--- WORK TO BE COMPLETED ---
Scan the records for "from" and copy each line that contains it.

--- Records contained in a dataset ---
···

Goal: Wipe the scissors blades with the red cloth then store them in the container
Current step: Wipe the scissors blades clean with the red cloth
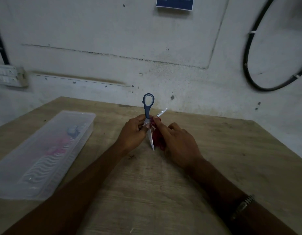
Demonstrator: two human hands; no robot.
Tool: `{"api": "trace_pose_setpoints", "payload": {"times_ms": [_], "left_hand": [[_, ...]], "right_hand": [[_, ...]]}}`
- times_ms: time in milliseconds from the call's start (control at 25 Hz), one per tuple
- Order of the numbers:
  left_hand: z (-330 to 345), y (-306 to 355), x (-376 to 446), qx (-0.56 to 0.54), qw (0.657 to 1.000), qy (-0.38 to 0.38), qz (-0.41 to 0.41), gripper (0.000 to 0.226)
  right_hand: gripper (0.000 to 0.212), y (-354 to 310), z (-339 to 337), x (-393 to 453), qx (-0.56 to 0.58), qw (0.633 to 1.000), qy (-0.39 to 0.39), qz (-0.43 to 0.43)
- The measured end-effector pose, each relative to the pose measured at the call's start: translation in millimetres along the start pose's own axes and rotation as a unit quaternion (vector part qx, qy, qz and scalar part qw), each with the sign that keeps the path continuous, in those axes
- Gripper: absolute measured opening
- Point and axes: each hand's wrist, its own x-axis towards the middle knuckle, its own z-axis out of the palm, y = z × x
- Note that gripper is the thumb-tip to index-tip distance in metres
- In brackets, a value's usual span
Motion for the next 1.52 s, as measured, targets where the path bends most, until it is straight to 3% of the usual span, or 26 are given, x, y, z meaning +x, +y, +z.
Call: {"api": "trace_pose_setpoints", "payload": {"times_ms": [120,280,520,680,840,1040,1200,1360,1520], "left_hand": [[-0.2,-1.4,0.6,0.032,0.999,0.007,0.005,0.029],[-0.4,-0.9,0.3,0.050,0.999,0.007,0.003,0.030],[-0.8,-7.1,0.0,0.033,0.999,0.002,0.006,0.032],[-4.8,-4.7,-3.4,0.003,1.000,-0.013,0.002,0.042],[-3.4,-6.9,-1.2,0.017,1.000,-0.010,0.010,0.029],[-1.4,-11.5,3.4,0.006,1.000,-0.014,0.012,0.035],[-1.0,-17.3,5.3,0.042,0.999,-0.011,0.019,0.030],[0.1,-19.1,6.4,0.064,0.998,-0.006,0.015,0.027],[1.2,-19.8,6.2,0.058,0.998,-0.002,0.012,0.028]], "right_hand": [[0.099,2.7,7.3,3.3,-0.033,0.999,-0.004,0.021],[0.113,17.2,-3.5,3.9,0.014,0.991,0.005,0.135],[0.099,-1.1,3.3,0.7,0.025,0.998,-0.057,-0.002],[0.099,4.6,11.2,4.8,-0.023,0.999,-0.014,0.044],[0.105,12.9,4.5,8.2,0.001,0.995,0.003,0.102],[0.096,-13.1,14.2,4.3,-0.004,0.999,-0.030,0.020],[0.091,-2.7,26.9,14.6,-0.040,0.997,-0.015,0.071],[0.103,13.4,20.9,19.5,0.018,0.991,0.002,0.132],[0.102,-4.8,9.4,7.8,0.020,0.997,-0.046,0.066]]}}
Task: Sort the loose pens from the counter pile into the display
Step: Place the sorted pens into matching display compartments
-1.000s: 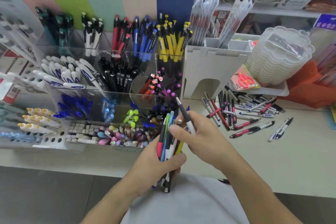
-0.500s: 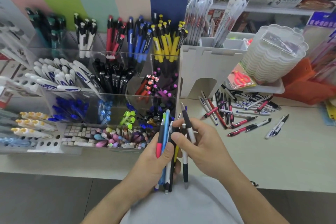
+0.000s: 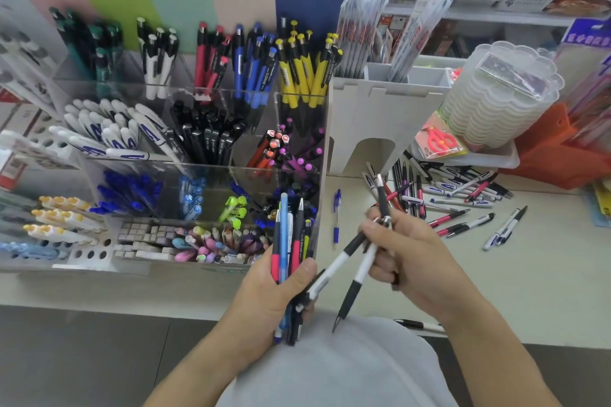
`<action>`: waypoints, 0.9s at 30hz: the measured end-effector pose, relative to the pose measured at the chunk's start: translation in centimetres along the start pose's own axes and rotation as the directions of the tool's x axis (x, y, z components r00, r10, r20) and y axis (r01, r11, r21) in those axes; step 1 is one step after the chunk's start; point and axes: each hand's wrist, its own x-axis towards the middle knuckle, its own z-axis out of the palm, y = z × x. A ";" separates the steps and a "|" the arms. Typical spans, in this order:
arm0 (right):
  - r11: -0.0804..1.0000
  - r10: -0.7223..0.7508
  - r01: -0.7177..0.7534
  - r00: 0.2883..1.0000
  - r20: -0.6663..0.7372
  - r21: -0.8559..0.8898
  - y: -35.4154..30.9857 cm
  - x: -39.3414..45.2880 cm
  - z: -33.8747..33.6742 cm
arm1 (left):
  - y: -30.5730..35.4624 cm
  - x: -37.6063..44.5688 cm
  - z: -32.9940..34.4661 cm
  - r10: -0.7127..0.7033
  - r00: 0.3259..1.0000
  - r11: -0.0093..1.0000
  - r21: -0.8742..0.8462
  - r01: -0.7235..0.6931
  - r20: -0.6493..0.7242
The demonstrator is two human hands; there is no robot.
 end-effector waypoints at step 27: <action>0.960 -0.202 0.261 0.900 -0.387 0.105 2.3 -2.2 2.1 | 1.3 -0.4 2.6 0.189 0.969 0.982 -0.001 -0.191 -0.162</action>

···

--- SOLUTION ---
- times_ms: time in milliseconds from the call's start (control at 25 Hz), one per tuple
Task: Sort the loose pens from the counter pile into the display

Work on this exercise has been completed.